3. The method of claim 1, wherein the monitoring, by the CDC task execution module, an archive log of a data source table, and transferring incremental data generated after a data cutting time point in the data source table to the target data table according to the archive log comprises:

acquiring a data source table to be transferred, creating a change table, setting a publisher and a subscriber, subscribing the data source table for the subscriber and activating a subscription process;

setting a view display window, adding a subscriber view into the view display window, accessing and extracting incremental data in a change table according to the subscriber view, and then deleting the subscriber view and clearing the CDC window.

4. The one-step data exchange method according to claim 1, wherein the K-means clustering is performed on the target data sets in the target data table to obtain corresponding data clustering results, and the method comprises:

selecting target data with the same number as the preset number of clustering clusters in the target data set, and taking the selected target data as an initial clustering center of each cluster;

dividing the target data set according to the difference value of each data in the target data set and each initial clustering center to obtain an initial clustering result;

obtaining the adjusted clustering center of each cluster according to the initial clustering result;

and according to the adjusted clustering center and the difference value of each data in the target data set and the adjusted clustering center, re-dividing the target data set until the clustering result keeps the same times more than the preset times, and obtaining a data clustering result corresponding to the preset clustering number.

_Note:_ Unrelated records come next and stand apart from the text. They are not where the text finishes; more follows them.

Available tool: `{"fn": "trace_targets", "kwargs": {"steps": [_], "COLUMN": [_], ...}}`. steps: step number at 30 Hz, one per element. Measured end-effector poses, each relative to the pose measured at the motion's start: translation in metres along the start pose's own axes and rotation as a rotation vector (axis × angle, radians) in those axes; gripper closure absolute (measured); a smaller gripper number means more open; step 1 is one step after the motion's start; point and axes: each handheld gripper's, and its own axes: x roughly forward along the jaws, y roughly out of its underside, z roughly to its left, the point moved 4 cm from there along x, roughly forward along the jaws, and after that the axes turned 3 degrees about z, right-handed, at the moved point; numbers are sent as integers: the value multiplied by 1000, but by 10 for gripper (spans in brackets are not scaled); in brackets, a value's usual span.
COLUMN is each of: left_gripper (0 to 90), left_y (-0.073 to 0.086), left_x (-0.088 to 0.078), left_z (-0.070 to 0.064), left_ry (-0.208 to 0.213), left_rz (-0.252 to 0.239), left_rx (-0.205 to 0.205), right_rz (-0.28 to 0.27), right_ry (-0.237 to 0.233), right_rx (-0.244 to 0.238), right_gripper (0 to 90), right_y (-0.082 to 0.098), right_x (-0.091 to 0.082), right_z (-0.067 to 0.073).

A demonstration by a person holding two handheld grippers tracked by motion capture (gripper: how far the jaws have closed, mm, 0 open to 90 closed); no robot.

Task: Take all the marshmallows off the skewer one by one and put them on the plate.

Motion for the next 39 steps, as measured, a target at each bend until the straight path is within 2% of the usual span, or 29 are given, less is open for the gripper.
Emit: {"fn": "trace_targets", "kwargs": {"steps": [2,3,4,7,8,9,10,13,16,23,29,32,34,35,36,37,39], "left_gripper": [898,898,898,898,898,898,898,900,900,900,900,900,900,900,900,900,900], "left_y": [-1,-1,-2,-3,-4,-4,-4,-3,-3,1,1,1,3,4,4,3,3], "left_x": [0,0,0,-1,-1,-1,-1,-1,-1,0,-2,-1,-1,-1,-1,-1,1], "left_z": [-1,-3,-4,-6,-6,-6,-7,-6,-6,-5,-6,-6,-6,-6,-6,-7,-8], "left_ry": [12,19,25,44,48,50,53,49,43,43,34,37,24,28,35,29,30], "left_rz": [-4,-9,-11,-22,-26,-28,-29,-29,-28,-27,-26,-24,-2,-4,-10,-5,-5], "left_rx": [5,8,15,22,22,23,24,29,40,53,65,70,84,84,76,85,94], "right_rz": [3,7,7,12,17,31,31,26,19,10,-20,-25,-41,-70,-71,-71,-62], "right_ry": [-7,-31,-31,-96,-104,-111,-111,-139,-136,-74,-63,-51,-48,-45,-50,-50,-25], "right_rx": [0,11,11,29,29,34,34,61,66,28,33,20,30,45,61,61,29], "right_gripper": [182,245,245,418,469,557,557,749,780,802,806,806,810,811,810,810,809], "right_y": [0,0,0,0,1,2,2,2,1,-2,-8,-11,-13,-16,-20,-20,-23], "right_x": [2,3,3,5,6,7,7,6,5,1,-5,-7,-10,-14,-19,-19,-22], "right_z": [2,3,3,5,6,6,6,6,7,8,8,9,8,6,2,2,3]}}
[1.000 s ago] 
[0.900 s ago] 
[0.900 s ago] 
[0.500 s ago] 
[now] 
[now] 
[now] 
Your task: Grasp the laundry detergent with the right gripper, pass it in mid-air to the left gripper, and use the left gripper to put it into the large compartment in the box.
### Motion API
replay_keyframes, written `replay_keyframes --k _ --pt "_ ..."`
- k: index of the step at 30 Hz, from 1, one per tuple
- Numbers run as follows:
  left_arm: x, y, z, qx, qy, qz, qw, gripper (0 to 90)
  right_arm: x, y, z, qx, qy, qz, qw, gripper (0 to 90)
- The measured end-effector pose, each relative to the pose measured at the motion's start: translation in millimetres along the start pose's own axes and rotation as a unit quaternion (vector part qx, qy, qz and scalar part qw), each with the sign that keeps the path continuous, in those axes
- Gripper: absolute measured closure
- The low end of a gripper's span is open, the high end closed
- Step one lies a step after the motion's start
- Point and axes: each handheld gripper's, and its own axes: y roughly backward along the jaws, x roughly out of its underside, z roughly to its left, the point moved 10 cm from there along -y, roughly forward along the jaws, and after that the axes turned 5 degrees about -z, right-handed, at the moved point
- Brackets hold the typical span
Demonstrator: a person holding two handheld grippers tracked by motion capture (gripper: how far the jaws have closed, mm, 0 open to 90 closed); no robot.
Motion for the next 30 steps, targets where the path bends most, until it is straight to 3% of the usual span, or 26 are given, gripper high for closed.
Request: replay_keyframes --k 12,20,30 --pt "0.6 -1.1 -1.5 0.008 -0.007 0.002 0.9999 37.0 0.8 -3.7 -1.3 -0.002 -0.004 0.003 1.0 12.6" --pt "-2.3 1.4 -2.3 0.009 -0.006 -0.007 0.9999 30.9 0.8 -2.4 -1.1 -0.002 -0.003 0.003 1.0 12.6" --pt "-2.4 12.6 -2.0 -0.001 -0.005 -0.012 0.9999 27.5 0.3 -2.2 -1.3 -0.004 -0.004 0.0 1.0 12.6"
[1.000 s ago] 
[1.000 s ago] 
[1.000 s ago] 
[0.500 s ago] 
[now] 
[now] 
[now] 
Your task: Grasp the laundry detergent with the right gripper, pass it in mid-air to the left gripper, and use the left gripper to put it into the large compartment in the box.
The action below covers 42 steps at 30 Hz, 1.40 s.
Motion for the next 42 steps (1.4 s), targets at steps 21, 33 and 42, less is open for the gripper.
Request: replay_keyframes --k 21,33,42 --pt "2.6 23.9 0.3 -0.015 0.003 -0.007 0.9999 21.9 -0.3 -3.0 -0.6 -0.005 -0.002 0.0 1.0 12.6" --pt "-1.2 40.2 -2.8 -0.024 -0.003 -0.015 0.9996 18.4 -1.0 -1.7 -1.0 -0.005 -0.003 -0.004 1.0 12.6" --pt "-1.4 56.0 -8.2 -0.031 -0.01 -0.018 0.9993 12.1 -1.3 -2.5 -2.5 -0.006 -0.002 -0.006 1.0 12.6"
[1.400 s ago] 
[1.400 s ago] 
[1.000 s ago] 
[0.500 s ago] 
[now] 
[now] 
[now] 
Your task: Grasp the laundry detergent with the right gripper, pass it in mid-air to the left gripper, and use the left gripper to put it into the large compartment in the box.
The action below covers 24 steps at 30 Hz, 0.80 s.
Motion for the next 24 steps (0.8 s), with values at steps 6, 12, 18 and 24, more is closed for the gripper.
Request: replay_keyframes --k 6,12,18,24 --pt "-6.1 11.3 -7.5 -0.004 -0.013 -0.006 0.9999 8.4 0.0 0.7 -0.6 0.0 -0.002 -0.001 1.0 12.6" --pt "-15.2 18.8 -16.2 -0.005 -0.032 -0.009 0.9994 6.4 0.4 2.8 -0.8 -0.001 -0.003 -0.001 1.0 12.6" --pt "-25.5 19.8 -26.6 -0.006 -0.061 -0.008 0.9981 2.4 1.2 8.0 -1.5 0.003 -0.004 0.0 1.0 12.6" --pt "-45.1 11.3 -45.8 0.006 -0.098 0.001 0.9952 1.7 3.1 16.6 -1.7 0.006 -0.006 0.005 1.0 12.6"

5. The one-step data exchange method according to claim 1, wherein the acquiring data demand information of each service server and distributing each data cluster in the data clustering result to a corresponding service server according to the data demand information comprises:

acquiring data demand information of each service server;

analyzing the data demand information, and extracting a clustering data label in the data demand information;

matching the corresponding data clustering cluster according to the clustering data label;

and distributing the data clustering cluster to a corresponding service server.

6. The method of one-step data exchange of claim 2, wherein purging the extracted inventory data comprises: null value processing, data correctness verification, data format specification, data transcoding and one or more data standardization processing; converting the extracted inventory data includes: one or both of data type conversion and data format conversion.

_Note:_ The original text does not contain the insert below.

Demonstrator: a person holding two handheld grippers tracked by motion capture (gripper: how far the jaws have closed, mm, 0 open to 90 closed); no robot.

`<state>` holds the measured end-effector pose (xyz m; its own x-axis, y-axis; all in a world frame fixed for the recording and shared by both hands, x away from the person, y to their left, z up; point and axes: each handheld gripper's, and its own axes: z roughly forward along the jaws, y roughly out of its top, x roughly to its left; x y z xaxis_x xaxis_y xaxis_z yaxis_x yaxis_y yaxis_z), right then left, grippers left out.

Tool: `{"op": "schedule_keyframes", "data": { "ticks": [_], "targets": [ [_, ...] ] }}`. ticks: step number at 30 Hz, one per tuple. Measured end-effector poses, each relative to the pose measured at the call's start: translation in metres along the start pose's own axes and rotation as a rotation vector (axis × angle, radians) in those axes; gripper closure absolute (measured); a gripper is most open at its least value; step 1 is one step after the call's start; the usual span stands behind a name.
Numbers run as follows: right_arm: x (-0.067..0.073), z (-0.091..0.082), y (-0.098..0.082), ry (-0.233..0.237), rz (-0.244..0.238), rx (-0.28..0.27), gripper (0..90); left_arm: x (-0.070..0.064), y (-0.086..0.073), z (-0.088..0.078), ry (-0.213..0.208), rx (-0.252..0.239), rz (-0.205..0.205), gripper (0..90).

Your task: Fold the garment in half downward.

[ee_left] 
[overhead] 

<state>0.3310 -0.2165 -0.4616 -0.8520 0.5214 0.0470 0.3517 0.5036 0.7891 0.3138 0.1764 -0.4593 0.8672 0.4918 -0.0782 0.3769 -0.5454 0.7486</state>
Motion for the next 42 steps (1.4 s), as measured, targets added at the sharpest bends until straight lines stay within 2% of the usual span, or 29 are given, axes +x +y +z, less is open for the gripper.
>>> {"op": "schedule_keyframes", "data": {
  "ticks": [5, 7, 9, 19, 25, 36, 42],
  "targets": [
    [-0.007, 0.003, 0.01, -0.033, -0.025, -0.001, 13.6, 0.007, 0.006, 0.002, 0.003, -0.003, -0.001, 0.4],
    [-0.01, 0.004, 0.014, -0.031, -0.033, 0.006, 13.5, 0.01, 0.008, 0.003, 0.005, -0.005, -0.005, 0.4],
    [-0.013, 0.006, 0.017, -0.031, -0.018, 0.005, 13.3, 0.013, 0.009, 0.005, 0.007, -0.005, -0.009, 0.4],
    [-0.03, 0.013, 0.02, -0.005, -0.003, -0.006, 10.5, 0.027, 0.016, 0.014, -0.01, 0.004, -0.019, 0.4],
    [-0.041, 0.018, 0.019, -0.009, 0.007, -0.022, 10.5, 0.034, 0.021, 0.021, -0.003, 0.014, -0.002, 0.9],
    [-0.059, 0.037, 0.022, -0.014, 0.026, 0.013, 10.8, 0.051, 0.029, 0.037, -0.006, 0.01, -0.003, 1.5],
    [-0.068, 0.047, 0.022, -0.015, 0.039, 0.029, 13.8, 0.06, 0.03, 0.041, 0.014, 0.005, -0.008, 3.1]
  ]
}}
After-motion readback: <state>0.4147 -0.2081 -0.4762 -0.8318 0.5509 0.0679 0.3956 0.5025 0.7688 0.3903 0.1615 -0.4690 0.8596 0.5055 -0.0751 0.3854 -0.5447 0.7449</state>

7. The method of claim 2, wherein the loading the converted inventory data from the temporary data table into the target data table comprises:

and loading the converted stock data from the data temporary table to the target data table through an SQL statement or by adopting a loading tool.

8. A one-step data exchange apparatus, comprising:

9. A computer device comprising a memory, a processor and a computer program stored on the memory and executable on the processor, characterized in that the processor implements the one-step data exchange method according to any one of claims 1 to 7 when executing the computer program.

10. A computer-readable storage medium, characterized in that the computer-readable storage medium stores a computer program which, when executed by a processor, causes the processor to carry out the one-step data exchange method according to any one of claims 1 to 7.